During the 2008–09 season, Balkman played in 53 games, averaging 5.0 points and 3.8 rebounds per game. He also started 10 games, after Kenyon Martin was injured. His best game was on March 14, 2009, against the Los Angeles Clippers. Balkman scored a double-double, with 22 points, 11 rebounds, and 2 blocks.

Balkman barely played during the 2009–10 season, averaging 1.1 points and 1.8 rebounds in 7 minutes per game. He only played in 13 games, never scoring in double figures.

Balkman again began the 2010–11 season as part of the Nuggets bench. He was scarcely used, playing in only 5 games, and averaging 2.6 points and 0.8 rebounds per game. His most notable game was on December 29, 2010, against the Minnesota Timberwolves, where he scored 10 points in 19 minutes, including four dunks.

===Back to New York===
On February 22, 2011, Balkman was reacquired by the New York Knicks in a blockbuster trade which also brought Carmelo Anthony, Chauncey Billups, Shelden Williams, and Anthony Carter to New York.
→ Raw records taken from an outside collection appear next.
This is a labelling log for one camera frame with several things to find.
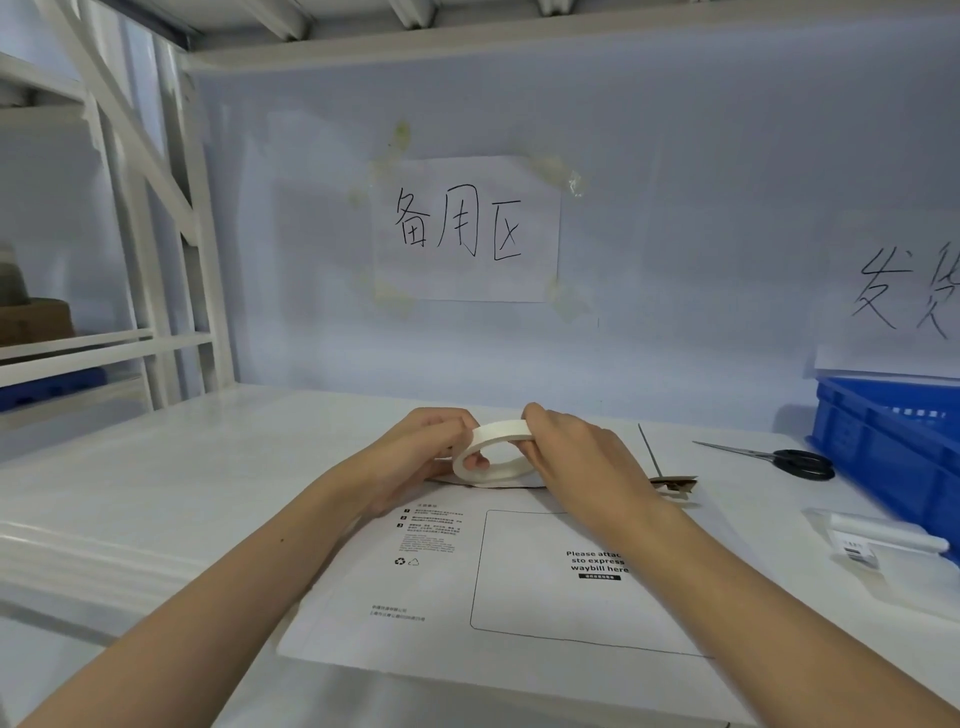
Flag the white paper sign with handwriting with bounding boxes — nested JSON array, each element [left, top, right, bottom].
[[813, 213, 960, 382]]

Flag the person's left hand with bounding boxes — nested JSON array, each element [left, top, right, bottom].
[[361, 407, 491, 517]]

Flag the black-handled scissors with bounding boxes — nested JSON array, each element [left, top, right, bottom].
[[691, 440, 836, 483]]

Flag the brown cardboard box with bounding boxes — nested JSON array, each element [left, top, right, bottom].
[[0, 297, 76, 348]]

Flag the person's left forearm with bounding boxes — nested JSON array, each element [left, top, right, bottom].
[[18, 480, 380, 728]]

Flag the white tape roll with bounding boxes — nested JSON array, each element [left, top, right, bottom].
[[452, 419, 536, 486]]

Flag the person's right hand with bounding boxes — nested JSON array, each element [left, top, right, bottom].
[[520, 402, 661, 513]]

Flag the blue plastic crate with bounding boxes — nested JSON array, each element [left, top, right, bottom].
[[807, 375, 960, 565]]

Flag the white paper wall sign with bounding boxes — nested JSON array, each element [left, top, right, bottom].
[[375, 155, 562, 304]]

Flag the person's right forearm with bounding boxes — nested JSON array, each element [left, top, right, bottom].
[[592, 491, 960, 728]]

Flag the white metal shelf frame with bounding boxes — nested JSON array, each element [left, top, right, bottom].
[[0, 0, 960, 646]]

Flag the blue plastic bin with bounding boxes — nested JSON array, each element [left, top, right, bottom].
[[0, 367, 106, 414]]

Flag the clear plastic bag with label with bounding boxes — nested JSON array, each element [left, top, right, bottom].
[[804, 507, 952, 573]]

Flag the white shipping envelope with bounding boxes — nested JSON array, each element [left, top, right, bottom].
[[276, 474, 759, 728]]

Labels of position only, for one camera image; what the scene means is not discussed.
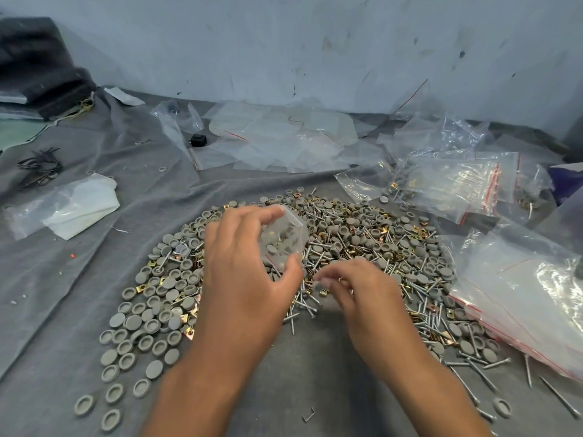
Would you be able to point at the green sheet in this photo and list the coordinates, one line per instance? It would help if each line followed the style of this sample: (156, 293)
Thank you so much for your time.
(18, 134)

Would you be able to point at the small black cube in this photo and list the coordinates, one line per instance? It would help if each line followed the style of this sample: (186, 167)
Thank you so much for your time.
(198, 140)

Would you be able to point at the person's right thumb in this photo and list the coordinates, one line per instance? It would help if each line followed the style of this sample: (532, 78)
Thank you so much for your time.
(339, 299)

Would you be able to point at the person's right hand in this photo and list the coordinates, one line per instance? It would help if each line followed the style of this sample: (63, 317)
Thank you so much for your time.
(369, 309)

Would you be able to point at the person's right forearm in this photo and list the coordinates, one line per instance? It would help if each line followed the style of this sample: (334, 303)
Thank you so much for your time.
(428, 395)

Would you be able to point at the white plastic bag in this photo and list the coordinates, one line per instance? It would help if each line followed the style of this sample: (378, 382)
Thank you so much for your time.
(82, 207)

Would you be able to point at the pile of silver screws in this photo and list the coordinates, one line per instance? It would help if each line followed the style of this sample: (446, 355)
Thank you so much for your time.
(437, 323)

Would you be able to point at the white paper scrap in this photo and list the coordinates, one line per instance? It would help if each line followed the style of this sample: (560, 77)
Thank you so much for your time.
(124, 96)

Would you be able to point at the grey cloth table cover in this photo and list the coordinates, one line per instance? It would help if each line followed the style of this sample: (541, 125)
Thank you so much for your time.
(68, 286)

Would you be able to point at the purple object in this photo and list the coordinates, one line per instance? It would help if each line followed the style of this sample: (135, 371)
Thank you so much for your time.
(567, 179)

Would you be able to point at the person's left hand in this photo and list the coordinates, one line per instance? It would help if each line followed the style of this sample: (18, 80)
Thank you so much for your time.
(239, 286)

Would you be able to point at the crumpled clear bags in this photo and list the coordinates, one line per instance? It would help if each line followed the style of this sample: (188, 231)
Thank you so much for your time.
(437, 134)

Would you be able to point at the person's left thumb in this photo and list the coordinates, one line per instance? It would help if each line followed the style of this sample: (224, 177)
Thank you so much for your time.
(291, 279)

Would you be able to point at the person's left forearm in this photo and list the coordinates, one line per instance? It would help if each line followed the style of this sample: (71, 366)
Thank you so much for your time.
(205, 395)

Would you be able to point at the red thread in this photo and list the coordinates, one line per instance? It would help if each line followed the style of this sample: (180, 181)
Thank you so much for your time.
(412, 95)

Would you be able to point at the stack of large zip bags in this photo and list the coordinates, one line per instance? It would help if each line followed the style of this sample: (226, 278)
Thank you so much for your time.
(519, 295)

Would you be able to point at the heap of empty clear bags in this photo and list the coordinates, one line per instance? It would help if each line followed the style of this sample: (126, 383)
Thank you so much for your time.
(282, 141)

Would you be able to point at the folded dark fabric stack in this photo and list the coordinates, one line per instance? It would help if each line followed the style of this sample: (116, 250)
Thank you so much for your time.
(36, 72)

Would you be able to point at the bent metal staple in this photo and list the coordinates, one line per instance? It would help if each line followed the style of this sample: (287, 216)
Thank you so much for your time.
(309, 415)

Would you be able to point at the small clear bag with parts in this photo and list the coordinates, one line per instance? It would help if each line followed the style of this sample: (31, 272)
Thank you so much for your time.
(284, 243)

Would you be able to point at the pile of grey round caps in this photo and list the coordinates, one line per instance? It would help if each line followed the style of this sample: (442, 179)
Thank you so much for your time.
(150, 314)

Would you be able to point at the bundle of black ties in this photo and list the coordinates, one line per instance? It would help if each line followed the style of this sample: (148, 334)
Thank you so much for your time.
(41, 167)

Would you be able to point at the heap of filled zip bags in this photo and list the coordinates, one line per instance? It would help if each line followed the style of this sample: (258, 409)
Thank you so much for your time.
(455, 186)

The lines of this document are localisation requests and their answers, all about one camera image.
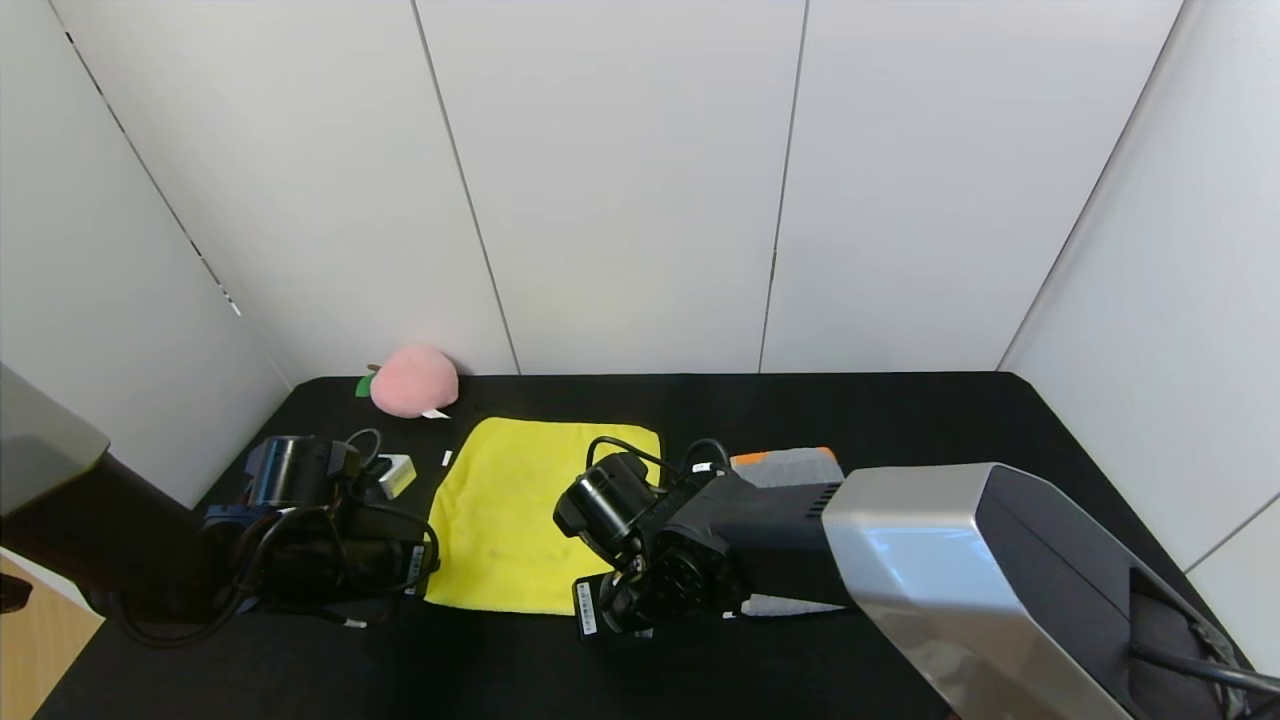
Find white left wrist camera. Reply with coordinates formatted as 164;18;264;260
374;454;418;501

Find black camera cable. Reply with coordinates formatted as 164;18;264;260
105;428;443;649
585;435;736;481

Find black right camera cable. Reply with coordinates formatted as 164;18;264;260
585;435;736;481

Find pink plush peach toy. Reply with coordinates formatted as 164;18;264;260
355;345;461;420

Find grey towel with orange marks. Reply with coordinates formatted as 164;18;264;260
728;446;853;619

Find black left camera cable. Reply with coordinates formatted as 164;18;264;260
105;428;443;649

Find white baseboard strip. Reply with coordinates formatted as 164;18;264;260
0;555;109;622

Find yellow microfibre towel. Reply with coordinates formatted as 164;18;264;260
424;417;663;616

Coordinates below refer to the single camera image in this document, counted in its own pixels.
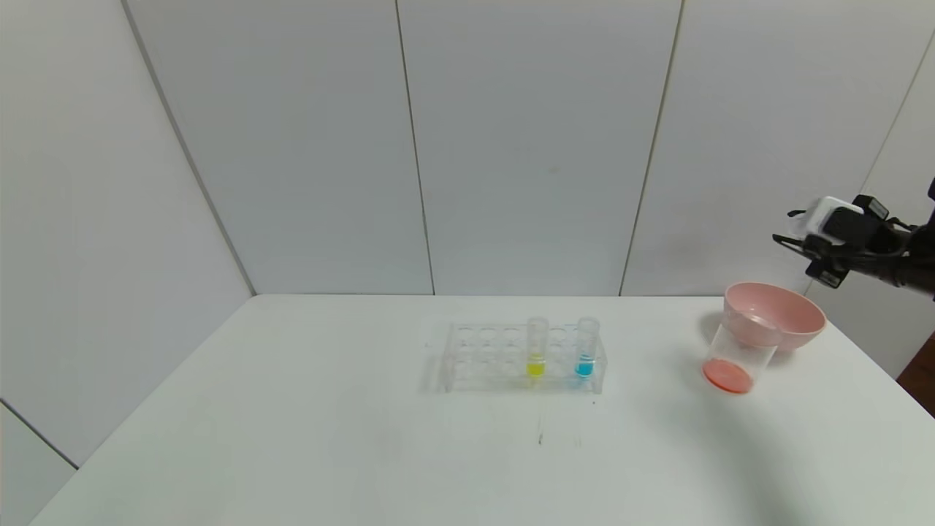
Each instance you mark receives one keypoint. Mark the test tube with blue pigment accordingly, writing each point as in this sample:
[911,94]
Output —
[584,367]

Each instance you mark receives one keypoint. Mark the clear acrylic test tube rack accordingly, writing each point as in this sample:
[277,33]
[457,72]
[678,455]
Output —
[489,361]

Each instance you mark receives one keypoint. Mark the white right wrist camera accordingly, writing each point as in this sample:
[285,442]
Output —
[829,215]

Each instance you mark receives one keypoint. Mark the clear plastic measuring beaker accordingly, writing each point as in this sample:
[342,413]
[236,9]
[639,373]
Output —
[730,372]

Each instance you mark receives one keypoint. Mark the pink plastic bowl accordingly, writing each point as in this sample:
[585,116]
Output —
[785,321]

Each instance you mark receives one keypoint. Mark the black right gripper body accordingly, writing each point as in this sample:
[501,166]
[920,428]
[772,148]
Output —
[826,264]

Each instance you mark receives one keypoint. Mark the test tube with yellow pigment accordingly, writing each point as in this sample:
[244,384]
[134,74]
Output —
[535,367]

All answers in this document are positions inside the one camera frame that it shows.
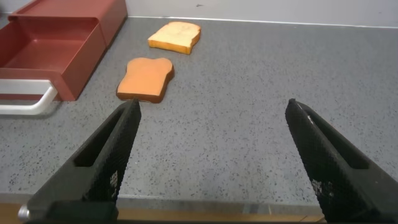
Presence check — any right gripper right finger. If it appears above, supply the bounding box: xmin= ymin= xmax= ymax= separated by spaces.
xmin=285 ymin=98 xmax=398 ymax=224

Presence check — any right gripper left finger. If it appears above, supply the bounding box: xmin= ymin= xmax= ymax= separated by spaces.
xmin=17 ymin=98 xmax=142 ymax=224

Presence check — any red drawer cabinet case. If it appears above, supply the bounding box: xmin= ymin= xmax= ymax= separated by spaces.
xmin=7 ymin=0 xmax=128 ymax=47

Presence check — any brown toast slice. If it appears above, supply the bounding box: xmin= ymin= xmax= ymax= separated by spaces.
xmin=116 ymin=57 xmax=175 ymax=104

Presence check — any white bread slice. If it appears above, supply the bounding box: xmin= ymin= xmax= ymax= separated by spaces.
xmin=147 ymin=21 xmax=202 ymax=55
However, Balkman only played in three games after returning to New York.

Balkman rarely saw game time during the 2011–12 season, playing only in 14 games, and averaging 3 points and 1.9 rebounds per game. He was released by the team on February 17, 2012, to make room on the roster for J. R. Smith.

===Philippines===

On January 9, 2013, Balkman signed with the Petron Blaze Boosters of the Philippine Basketball Association to play in the 2013 Commissioner's Cup.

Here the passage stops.